Work instruction: Reproduce every line that appears below, precisely and completely.

Provided data:
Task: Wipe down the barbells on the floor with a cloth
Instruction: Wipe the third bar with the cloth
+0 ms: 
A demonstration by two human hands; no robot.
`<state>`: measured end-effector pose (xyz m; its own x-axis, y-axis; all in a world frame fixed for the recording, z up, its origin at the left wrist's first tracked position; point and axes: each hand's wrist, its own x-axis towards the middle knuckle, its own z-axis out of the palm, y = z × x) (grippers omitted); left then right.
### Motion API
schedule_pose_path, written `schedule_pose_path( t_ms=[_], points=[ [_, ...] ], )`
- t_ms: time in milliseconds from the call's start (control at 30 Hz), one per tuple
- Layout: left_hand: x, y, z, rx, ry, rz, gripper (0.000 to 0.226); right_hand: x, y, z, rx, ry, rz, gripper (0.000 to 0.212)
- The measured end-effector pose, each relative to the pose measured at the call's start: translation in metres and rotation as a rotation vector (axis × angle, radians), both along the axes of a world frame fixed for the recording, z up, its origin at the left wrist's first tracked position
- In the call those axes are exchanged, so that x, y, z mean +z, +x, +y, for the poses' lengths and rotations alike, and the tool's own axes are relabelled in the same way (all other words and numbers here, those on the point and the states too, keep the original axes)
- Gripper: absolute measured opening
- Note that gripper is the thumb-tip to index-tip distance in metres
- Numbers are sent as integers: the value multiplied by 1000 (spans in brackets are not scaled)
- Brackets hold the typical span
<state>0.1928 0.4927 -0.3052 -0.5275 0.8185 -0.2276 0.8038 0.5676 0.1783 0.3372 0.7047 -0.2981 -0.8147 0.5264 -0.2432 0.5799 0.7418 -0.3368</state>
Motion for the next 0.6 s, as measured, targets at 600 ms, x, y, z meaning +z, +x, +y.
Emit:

Reply:
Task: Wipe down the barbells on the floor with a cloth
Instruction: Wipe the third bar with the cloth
+0 ms: 
A demonstration by two human hands; no robot.
`<state>`: measured end-effector pose (xyz m; its own x-axis, y-axis; all in a world frame fixed for the recording, z up, its origin at the left wrist's first tracked position; point and axes: each hand's wrist, its own x-axis towards the middle knuckle, its own z-axis out of the palm, y = z × x) (grippers omitted); left then right.
### Motion API
schedule_pose_path, written `schedule_pose_path( t_ms=[_], points=[ [_, ...] ], )`
- t_ms: time in milliseconds from the call's start (control at 30 Hz), one per tuple
- Layout: left_hand: x, y, z, rx, ry, rz, gripper (0.000 to 0.226); right_hand: x, y, z, rx, ry, rz, gripper (0.000 to 0.212)
- The measured end-effector pose, each relative to the pose measured at the call's start: translation in metres and rotation as a rotation vector (axis × angle, radians), both along the axes of a world frame fixed for the recording, z up, its origin at the left wrist's first tracked position
- In the call those axes are exchanged, so that x, y, z mean +z, +x, +y, for the poses' lengths and rotations alike, and the tool's own axes are relabelled in the same way (all other words and numbers here, those on the point and the states too, keep the original axes)
- Gripper: absolute measured opening
- Note that gripper is the thumb-tip to index-tip distance in metres
- Numbers are sent as integers: the value multiplied by 1000 (spans in brackets are not scaled)
- Brackets hold the typical span
<state>0.1928 0.4927 -0.3052 -0.5275 0.8185 -0.2276 0.8038 0.5676 0.1783 0.3372 0.7047 -0.2981 -0.8147 0.5264 -0.2432 0.5799 0.7418 -0.3368</state>
Motion for the next 0.6 s, as measured, targets at 600 ms, x, y, z meaning +z, +x, +y.
Emit:

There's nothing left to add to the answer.